Demi mengasah kemampuan sang putra maka Wijaya memberikan projek pembangunan mall spektakuler ini pada Darren. Namun untuk merealisasikan rencananya itu tidak terlalu mudah. Karena pihak aparat daerah di desa itu lebih memihak kepada warga ketimbang pengusaha. Apalagi, jelas-jelas jika lahan tersebut milik warga desa dan tidak mungkin diakui begitu saja oleh pemerintah.

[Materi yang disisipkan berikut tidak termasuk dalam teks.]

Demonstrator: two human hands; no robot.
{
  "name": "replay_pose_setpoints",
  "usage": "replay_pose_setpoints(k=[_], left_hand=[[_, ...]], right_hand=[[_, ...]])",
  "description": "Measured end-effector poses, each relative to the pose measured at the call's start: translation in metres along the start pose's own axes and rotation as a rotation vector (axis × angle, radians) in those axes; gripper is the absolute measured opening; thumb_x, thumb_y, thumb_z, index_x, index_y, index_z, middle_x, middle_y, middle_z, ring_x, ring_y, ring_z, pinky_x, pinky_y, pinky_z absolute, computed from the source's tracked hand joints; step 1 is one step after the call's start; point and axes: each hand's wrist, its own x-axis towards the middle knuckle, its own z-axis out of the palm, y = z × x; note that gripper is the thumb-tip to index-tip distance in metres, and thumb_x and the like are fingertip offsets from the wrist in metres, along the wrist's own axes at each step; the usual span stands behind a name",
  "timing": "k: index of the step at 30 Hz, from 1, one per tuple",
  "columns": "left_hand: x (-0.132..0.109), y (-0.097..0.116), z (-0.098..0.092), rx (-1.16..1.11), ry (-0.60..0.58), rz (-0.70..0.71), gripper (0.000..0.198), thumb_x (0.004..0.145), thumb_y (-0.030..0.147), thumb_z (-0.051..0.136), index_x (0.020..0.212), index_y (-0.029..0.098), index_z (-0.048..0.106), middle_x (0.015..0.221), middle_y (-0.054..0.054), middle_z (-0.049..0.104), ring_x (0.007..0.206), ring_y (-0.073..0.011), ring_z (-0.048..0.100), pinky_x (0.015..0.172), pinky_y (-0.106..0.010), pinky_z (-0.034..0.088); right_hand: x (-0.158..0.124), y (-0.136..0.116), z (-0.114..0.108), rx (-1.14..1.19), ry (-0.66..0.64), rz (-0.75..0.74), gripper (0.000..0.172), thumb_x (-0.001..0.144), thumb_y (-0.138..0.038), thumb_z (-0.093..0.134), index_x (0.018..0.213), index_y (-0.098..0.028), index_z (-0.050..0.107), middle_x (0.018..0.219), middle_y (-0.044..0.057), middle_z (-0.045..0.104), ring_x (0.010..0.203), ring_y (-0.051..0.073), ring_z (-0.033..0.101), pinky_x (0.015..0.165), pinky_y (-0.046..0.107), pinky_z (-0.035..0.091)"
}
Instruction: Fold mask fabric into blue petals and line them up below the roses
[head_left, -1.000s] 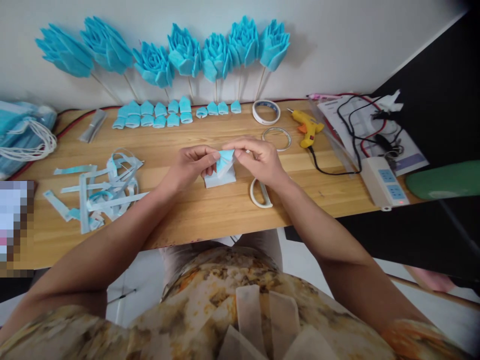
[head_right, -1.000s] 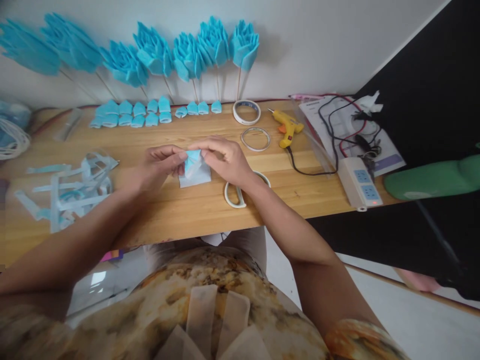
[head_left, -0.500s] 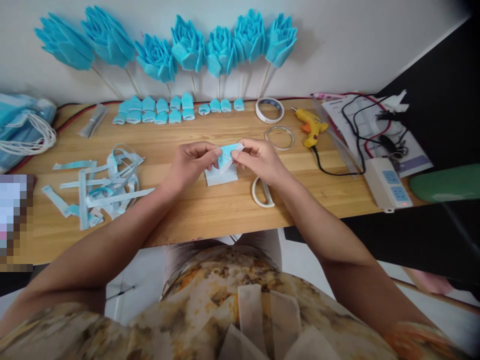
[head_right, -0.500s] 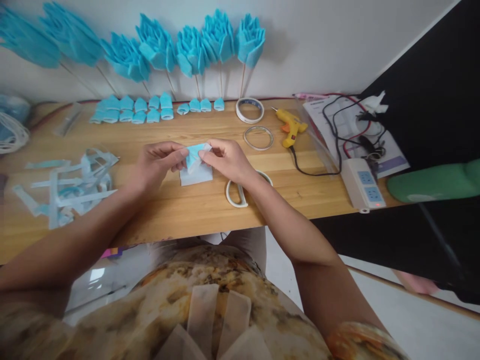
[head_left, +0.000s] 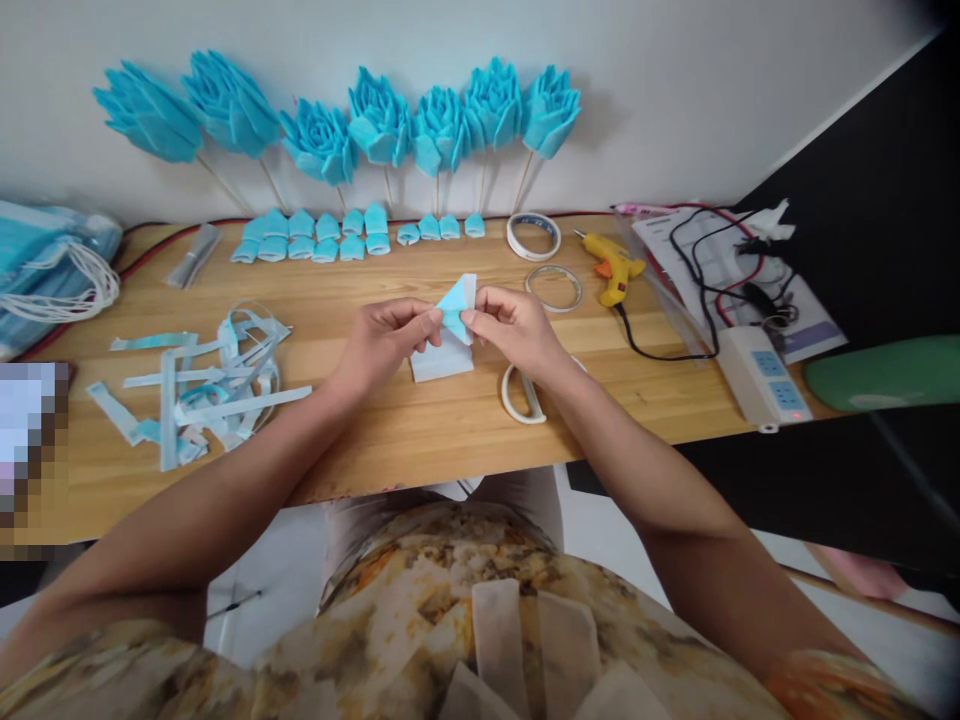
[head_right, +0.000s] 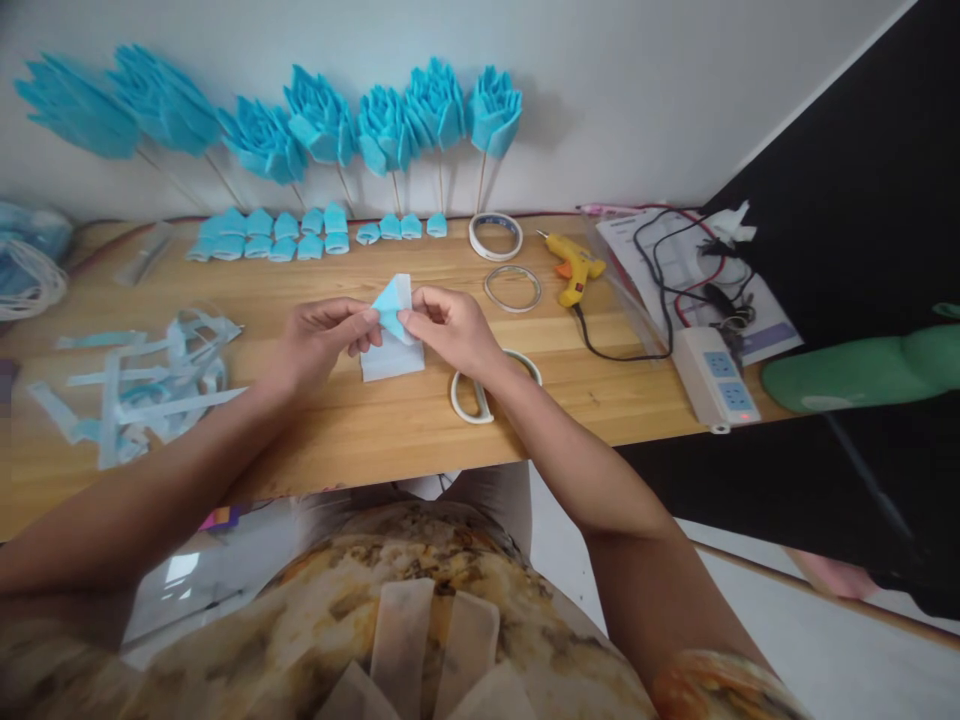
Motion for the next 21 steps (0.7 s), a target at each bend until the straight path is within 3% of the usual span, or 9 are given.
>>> replay_pose_setpoints(k=[7,13,21], left_hand=[[-0.0007,0.0011,0.0008,0.005,-0.012,-0.032,0.031,0.081,0.047,0.074,0.066,0.019,0.071,0.063,-0.002,0.067,0.058,-0.0112,0.051,0.054,-0.024,0.041],[-0.0001,0.0013,-0.0004,0.017,-0.012,-0.027,0.030,0.080,0.045,0.075,0.064,0.019,0.072,0.063,-0.001,0.068,0.056,-0.0105,0.050,0.052,-0.024,0.039],[-0.0034,0.0046,0.0013,0.068,-0.022,0.006,0.030,0.083,0.043,0.073,0.064,0.020,0.072,0.062,0.000,0.067,0.056,-0.0102,0.049,0.054,-0.024,0.039]], right_hand=[[0.0003,-0.0005,0.0005,-0.019,0.040,0.000,0.037,0.085,-0.047,0.071,0.067,-0.022,0.050,0.062,-0.005,0.050,0.060,0.010,0.043,0.058,0.027,0.034],[-0.0011,-0.0039,-0.0034,0.005,0.022,-0.019,0.047,0.095,-0.058,0.058,0.066,-0.021,0.056,0.063,-0.002,0.057,0.063,0.012,0.053,0.063,0.028,0.042],[0.0006,-0.0017,-0.0020,-0.032,0.036,0.014,0.047,0.081,-0.058,0.078,0.066,-0.021,0.052,0.061,-0.005,0.050,0.059,0.010,0.043,0.057,0.026,0.032]])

"Papi tenang saja. Darren pasti bisa memenangkan lahan itu. Masyarakat mana yang tidak tergiur dengan tawaran ganti rugi berkali-kali lipat," kata Darren penuh keyakinan.
"Kau atur saja bagaimana caranya. Mau licik dan sadis sekalipun lakukan. Halalkan segala cara untuk mewujudkan impian kita!"
*
*
"Tuan, salah satu anggota kita telah berhasil menyusup dan siap menjalankan misi. Bahkan saya telah mendapatkan laporan pertama. Nona Velicia di duga kini tengah berada di desa Gunung Raja," lapor anak buah Dave yang ia perintahkan untuk memantau gerak-gerik Darren.
"Segera kirim orang-orang kita kesana. Tak perlu terlalu banyak. Pilih anggota yang cerdik karena Velicia itu sangat cerdas dan pandai menyamar," titah Dave. Setelahnya pria itu berlalu. Ia tak bisa lama-lama berada jauh dari sisi istrinya.
"Bagaimana keadaanmu, Sayang?" tanya Dave yang telah berada di sisi hospital bed istrinya.
"Aku baik-baik saja di sini, Dave. Pergilah cari putri kita," pinta Anne dengan tatapan mata sendu penuh harap.
"Aku akan menjemputnya, setelah memastikan keberadaannya. Juga,menemukan bukti-bukti dari alasan kebencian Velicia terhadap Darren."
"Lakukan dengan cepat, Dave."
*
*
"Jadi, namamu Felina?" tanya Max setelah Velicia sadar kembali dan Arumi membawanya ke ruang tamu.
"Aku, siapa aku? Aku dimana? Kalian siapa?" tanya balik Velicia dengan raut wajah bingung.
"Ya Allah ...!" Zayn, seakan ingin melorot dari duduknya.